### Directions for this task
Please output the line that contains "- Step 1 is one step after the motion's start" and all later lines of the material, exactly, through the end.

[Start of Attachment]

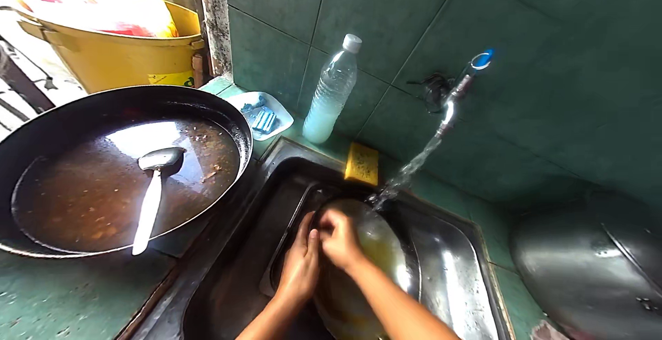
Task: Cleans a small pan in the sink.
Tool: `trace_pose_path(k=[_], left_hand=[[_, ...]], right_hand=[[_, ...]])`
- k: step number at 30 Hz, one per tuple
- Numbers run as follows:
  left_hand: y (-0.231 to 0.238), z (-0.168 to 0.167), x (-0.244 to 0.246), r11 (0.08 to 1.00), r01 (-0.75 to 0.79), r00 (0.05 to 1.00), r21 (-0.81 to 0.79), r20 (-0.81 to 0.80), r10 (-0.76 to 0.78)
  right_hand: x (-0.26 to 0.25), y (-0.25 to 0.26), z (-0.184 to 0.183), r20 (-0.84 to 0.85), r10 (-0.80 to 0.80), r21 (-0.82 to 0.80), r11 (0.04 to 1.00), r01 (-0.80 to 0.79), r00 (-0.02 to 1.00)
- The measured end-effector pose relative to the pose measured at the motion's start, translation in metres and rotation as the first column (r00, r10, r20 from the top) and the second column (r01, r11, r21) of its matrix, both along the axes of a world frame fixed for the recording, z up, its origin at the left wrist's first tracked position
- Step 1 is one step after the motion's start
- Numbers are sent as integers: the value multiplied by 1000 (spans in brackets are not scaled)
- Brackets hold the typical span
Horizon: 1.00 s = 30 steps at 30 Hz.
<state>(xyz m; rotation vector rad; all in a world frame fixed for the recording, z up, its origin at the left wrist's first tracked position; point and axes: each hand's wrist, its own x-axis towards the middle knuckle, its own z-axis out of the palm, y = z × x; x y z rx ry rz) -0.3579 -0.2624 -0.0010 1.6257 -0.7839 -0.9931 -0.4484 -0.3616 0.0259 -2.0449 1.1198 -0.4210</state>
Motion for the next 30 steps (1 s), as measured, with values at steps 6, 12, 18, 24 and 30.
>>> trace_pose_path(k=[6, 12, 18, 24, 30], left_hand=[[1, 3, 2, 1000, 19, 1000, 12, 8, -20], [-2, -1, -1, 999, 33, 999, -32, 20, -33], [1, 2, -2, 999, 38, 997, -23, 60, -37], [-1, 2, -2, 999, 44, 996, -28, 74, -42], [2, 4, -1, 999, 50, 995, -12, 82, -49]], right_hand=[[12, -18, 1, -26, -243, -18, 970, 242, 970], [-5, 7, -9, 131, -33, -23, 999, 36, 991], [0, -24, -17, 176, -294, -65, 949, 309, 939], [-2, 0, -17, 226, -153, -15, 987, 161, 962], [6, -20, -21, 255, -383, -40, 913, 406, 888]])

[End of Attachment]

### Task result
- Step 1 is one step after the motion's start
- Numbers are sent as integers: the value multiplied by 1000 (spans in brackets are not scaled)
- Brackets hold the typical span
Horizon: 1.00 s = 30 steps at 30 Hz.
<state>(xyz m; rotation vector rad; all in a world frame fixed for the recording, z up, its origin at the left wrist's first tracked position; point and axes: each hand's wrist, its own x-axis towards the middle knuckle, its own z-axis out of the palm, y = z × x; x y z rx ry rz) -0.3579 -0.2624 -0.0010 1.6257 -0.7839 -0.9931 -0.4484 -0.3616 0.0259 -2.0449 1.1198 -0.4210</state>
Motion for the next 30 steps (1 s), as measured, with values at steps 6, 12, 18, 24 and 30.
>>> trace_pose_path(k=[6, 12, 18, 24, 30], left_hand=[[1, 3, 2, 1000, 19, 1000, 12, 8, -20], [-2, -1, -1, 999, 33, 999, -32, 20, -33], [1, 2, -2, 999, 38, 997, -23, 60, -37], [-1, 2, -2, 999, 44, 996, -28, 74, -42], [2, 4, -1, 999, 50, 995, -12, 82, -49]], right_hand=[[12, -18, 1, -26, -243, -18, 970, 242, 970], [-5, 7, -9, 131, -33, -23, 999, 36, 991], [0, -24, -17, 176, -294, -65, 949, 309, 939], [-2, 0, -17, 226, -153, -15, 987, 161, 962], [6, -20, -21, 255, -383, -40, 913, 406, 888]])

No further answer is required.